Start of DATA BELOW

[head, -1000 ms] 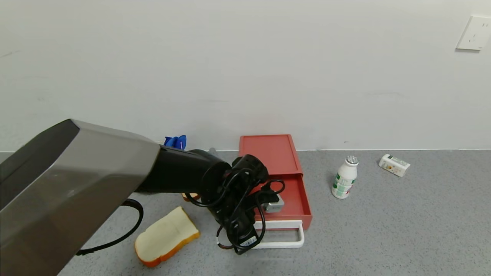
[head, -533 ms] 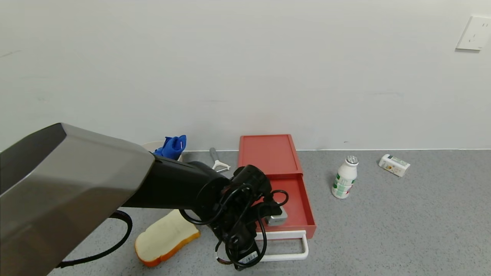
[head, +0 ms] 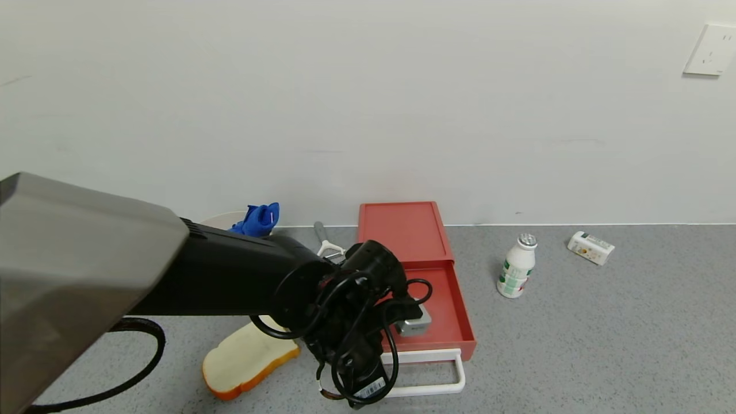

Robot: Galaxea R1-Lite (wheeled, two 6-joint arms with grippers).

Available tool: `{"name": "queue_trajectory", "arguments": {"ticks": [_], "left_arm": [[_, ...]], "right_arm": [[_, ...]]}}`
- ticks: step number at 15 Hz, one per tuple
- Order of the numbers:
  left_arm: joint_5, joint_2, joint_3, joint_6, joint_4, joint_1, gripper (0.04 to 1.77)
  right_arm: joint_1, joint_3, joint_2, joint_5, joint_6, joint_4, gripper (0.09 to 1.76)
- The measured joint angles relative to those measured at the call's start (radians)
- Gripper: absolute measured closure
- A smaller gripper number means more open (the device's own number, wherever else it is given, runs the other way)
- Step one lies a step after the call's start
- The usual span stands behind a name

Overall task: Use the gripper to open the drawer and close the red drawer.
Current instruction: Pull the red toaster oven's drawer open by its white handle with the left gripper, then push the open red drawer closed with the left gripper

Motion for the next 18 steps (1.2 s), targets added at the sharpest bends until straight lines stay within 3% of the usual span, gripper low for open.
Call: {"name": "queue_trajectory", "arguments": {"ticks": [4,7,14,18], "left_arm": [[0.014,-0.112,-0.005,-0.079,0.0,-0.012,1.7],[0.078,-0.204,-0.011,-0.237,-0.002,-0.024,1.7],[0.128,-0.371,0.009,-0.521,0.022,-0.003,1.7],[0.139,-0.431,0.038,-0.549,0.064,0.068,1.7]], "right_arm": [[0.0,0.0,0.0,0.0,0.0,0.0,0.15],[0.0,0.0,0.0,0.0,0.0,0.0,0.15],[0.0,0.0,0.0,0.0,0.0,0.0,0.15],[0.0,0.0,0.0,0.0,0.0,0.0,0.15]]}}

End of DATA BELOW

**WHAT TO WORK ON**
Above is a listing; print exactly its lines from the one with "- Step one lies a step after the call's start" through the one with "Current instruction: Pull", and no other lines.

**WRITTEN RESPONSE**
- Step one lies a step after the call's start
- The usual span stands behind a name

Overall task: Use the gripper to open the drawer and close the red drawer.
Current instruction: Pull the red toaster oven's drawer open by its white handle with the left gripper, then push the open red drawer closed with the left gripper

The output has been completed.